In the listing beneath this line, copy exactly the lines starting with the one containing "Spot the whiteboard with PEAR text." and going on through the one containing "Spot the wooden chessboard.".
Records provided START
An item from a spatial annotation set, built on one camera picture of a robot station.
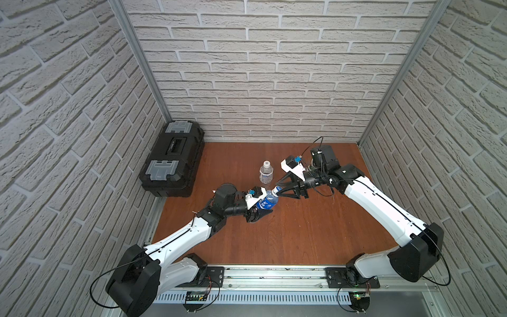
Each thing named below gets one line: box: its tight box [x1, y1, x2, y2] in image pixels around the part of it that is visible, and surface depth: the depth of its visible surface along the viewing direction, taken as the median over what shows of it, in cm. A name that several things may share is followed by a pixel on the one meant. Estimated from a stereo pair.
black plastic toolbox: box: [139, 120, 206, 198], surface depth 94 cm
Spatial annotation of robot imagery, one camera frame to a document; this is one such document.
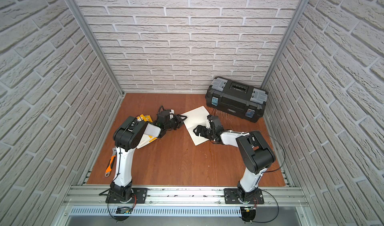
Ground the orange adjustable wrench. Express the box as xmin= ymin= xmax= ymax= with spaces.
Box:
xmin=105 ymin=147 xmax=117 ymax=178

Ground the yellow cover notebook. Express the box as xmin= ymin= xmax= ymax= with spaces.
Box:
xmin=137 ymin=114 xmax=153 ymax=123
xmin=137 ymin=134 xmax=157 ymax=149

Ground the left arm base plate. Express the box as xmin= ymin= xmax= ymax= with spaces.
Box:
xmin=106 ymin=187 xmax=148 ymax=204

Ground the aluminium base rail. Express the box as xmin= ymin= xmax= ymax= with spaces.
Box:
xmin=63 ymin=185 xmax=309 ymax=207

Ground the left aluminium corner post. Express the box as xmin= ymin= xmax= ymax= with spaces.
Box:
xmin=65 ymin=0 xmax=124 ymax=98

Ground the aluminium corner post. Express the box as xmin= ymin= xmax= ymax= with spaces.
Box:
xmin=261 ymin=0 xmax=309 ymax=90
xmin=65 ymin=0 xmax=124 ymax=98

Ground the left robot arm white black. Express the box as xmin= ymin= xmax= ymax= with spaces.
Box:
xmin=110 ymin=107 xmax=188 ymax=202

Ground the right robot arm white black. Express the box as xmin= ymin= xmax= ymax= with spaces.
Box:
xmin=193 ymin=115 xmax=276 ymax=202

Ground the right aluminium corner post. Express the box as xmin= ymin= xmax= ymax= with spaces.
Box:
xmin=261 ymin=0 xmax=309 ymax=90

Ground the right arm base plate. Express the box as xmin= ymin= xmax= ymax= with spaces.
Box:
xmin=224 ymin=188 xmax=265 ymax=205

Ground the black grey toolbox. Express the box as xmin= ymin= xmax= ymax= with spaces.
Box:
xmin=205 ymin=77 xmax=268 ymax=123

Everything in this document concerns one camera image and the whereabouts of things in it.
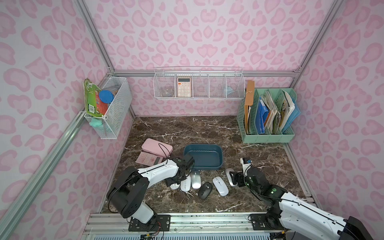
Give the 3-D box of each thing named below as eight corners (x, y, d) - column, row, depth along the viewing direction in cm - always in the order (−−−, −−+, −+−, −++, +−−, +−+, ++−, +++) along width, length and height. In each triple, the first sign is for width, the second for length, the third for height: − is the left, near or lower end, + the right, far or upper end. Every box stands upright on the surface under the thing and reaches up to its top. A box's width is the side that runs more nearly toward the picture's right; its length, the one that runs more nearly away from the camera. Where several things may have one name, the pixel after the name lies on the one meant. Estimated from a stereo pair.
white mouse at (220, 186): (221, 198, 82) (222, 197, 81) (210, 179, 89) (210, 178, 87) (230, 193, 84) (231, 192, 82) (218, 175, 91) (219, 174, 89)
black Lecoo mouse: (195, 194, 84) (195, 193, 82) (205, 180, 89) (205, 179, 87) (204, 201, 82) (204, 200, 80) (214, 187, 86) (214, 185, 84)
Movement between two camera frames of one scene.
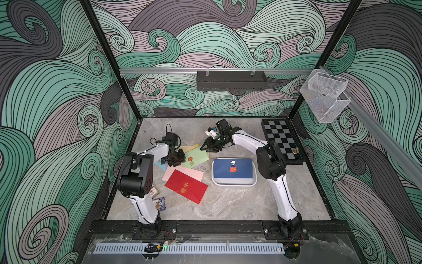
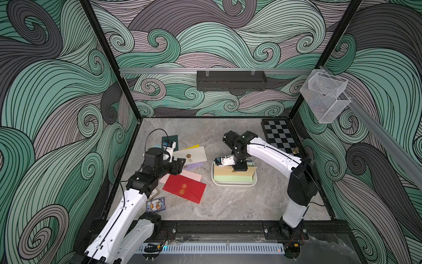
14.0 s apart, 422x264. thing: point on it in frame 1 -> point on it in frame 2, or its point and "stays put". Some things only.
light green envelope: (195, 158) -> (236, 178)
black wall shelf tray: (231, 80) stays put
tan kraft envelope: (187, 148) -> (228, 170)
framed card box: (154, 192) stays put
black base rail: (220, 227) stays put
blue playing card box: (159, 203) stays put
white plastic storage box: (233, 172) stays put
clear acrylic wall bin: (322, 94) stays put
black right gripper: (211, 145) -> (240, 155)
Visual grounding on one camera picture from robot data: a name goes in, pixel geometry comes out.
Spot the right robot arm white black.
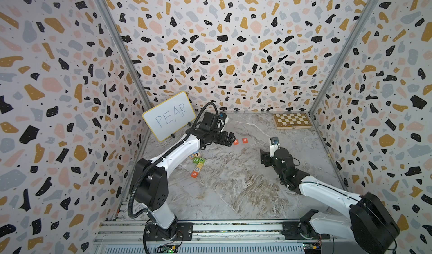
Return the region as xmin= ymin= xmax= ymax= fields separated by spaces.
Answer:
xmin=260 ymin=148 xmax=401 ymax=254

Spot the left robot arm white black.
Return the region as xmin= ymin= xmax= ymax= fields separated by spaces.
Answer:
xmin=127 ymin=112 xmax=236 ymax=241

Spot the whiteboard with PEAR text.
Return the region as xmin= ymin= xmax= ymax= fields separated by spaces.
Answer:
xmin=142 ymin=92 xmax=196 ymax=142

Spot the green N block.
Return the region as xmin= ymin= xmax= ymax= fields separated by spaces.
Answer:
xmin=193 ymin=157 xmax=206 ymax=164

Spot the red block left pile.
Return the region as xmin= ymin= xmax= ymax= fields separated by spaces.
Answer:
xmin=191 ymin=171 xmax=199 ymax=178

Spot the wooden chessboard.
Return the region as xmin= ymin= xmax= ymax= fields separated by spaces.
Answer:
xmin=273 ymin=113 xmax=312 ymax=130

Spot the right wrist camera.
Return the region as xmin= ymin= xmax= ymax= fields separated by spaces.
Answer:
xmin=270 ymin=137 xmax=280 ymax=157

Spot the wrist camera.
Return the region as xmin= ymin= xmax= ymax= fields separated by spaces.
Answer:
xmin=270 ymin=137 xmax=280 ymax=157
xmin=217 ymin=112 xmax=228 ymax=131

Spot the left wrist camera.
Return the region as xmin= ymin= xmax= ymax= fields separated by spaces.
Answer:
xmin=217 ymin=112 xmax=228 ymax=131

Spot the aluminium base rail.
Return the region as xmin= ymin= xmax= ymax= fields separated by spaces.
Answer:
xmin=92 ymin=218 xmax=380 ymax=254

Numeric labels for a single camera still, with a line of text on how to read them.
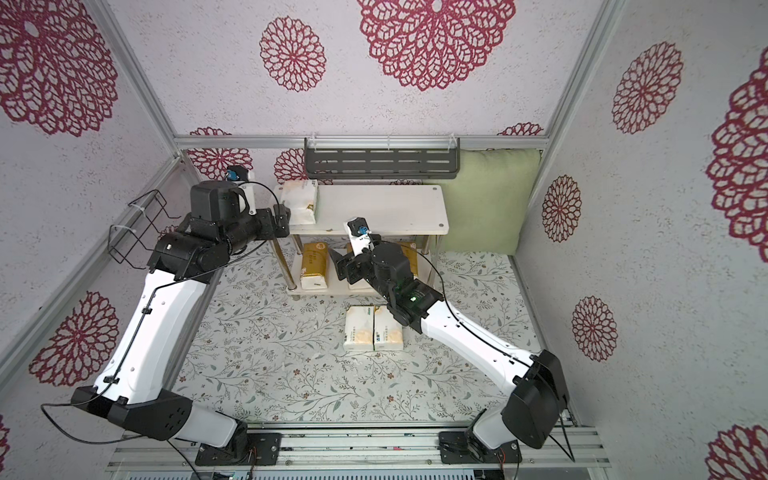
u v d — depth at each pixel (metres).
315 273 0.92
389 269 0.52
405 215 0.80
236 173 0.55
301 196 0.77
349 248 0.60
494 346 0.45
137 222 0.77
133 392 0.38
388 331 0.90
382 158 0.94
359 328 0.90
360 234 0.58
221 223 0.47
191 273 0.42
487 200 0.97
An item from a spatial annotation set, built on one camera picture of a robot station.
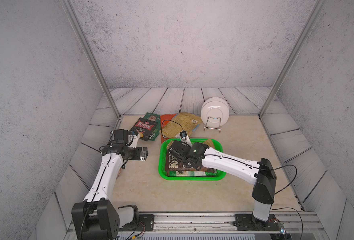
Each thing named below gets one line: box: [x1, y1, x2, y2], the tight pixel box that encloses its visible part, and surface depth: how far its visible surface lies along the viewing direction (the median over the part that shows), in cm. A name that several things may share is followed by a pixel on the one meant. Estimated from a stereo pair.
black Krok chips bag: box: [129, 117, 158, 142], surface depth 112 cm
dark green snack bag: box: [143, 112, 161, 141], surface depth 117 cm
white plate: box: [200, 96, 230, 127], surface depth 106 cm
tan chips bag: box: [159, 112, 203, 139], surface depth 115 cm
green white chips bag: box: [166, 170, 218, 177], surface depth 86 cm
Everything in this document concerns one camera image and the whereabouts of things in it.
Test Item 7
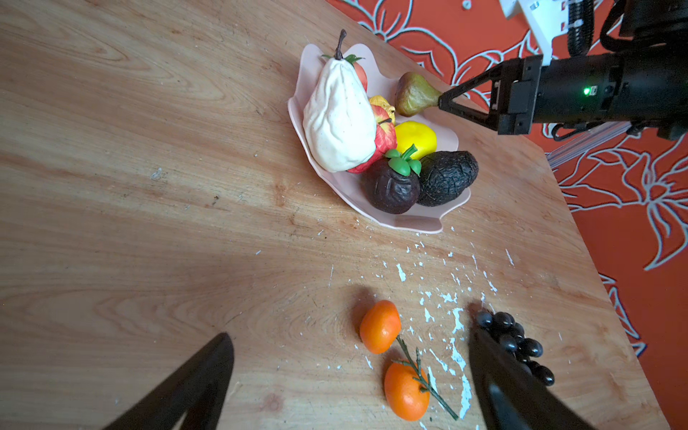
Records provided END
### Output of the task
Spot the whiteboard with PEAR text.
Return the region as xmin= ymin= xmax= ymax= fields separated by spaces.
Answer:
xmin=142 ymin=92 xmax=196 ymax=142

Spot the green N block.
Return the region as xmin= ymin= xmax= ymax= fields separated by spaces.
Answer:
xmin=193 ymin=157 xmax=206 ymax=164

Spot the red block left pile.
Return the region as xmin= ymin= xmax= ymax= fields separated by spaces.
Answer:
xmin=191 ymin=171 xmax=199 ymax=178

Spot the wooden chessboard.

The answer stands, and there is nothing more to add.